Well, he wasn’t the Speaker I’d have chosen. He’s bumptious, pompous, arrogant and obnoxious – and those are his good points. Choosing a Speaker in order to annoy the opposition doesn’t have a fantastic pedigree either. But there we are. A couple of points do occur to me, however, which people who are greeting Bercow’s victory with elation ought to consider.
The first is that the Labour party have less than a year left in power. Not long before a grinning front bencher can sneer “we are the masters now”. Taking important political decisions for petty political reasons is funny now. Less funny next year when the subject of party funding, or postal ballots, or voter registration, or union affiliation, or House of Lords reform come up. As examples of bi-partisan co-operation go, this one was not up there with the best.

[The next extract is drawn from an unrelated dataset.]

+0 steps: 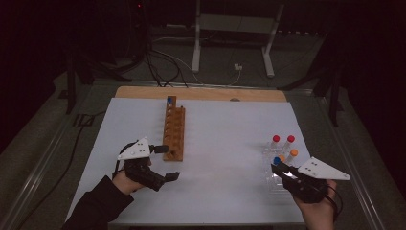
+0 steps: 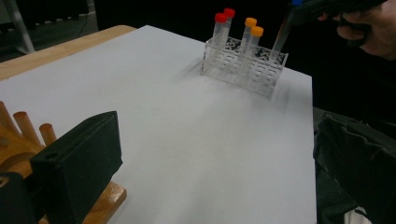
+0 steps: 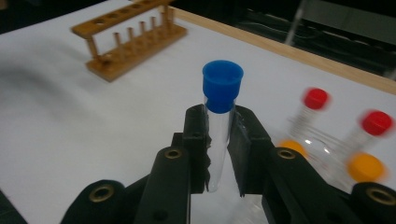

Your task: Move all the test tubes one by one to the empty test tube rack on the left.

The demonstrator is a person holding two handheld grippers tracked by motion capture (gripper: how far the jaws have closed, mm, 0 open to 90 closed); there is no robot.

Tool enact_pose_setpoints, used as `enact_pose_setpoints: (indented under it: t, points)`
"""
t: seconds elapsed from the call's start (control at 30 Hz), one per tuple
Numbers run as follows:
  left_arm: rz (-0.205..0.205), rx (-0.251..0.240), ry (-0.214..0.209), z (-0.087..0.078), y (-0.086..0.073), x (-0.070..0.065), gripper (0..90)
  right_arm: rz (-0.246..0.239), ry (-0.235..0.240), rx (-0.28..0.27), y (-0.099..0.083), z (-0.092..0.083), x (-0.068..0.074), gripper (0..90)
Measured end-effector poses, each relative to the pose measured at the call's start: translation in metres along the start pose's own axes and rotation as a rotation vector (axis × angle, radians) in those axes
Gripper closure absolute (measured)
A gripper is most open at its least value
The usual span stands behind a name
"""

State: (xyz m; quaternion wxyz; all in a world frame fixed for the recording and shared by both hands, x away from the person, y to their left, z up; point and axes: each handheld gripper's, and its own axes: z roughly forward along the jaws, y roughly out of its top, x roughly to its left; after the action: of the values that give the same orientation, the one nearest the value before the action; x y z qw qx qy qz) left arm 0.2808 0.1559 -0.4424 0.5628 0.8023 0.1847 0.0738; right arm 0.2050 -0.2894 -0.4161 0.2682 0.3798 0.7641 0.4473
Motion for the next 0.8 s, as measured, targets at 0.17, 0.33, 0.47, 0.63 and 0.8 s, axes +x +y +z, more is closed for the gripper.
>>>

The second is that Labour have bought a bit of a pig in a poke. John Bercow’s overwhelming characteristic has been neither loyalty nor consistency. He was Torier than the Tories before he got Buckingham, one of the safest Tory seats in the country. Under 12 years of Labour rule, he tracked ever closer to the Blairite big tent, teetering on the very edge of defecting last year. But now he’s Speaker, he needs nothing from Labour. Indeed, the only threat to his position would be a Tory Government taking steps to dethrone him. I wouldn’t be too surprised if he starts tracking back. PMQs should be interesting at any rate. In a sense, Bercow is on a year’s probation. Obvious slippage, and the reappointment of the Speaker for the next Parliament, normally a formality, may be a real contest.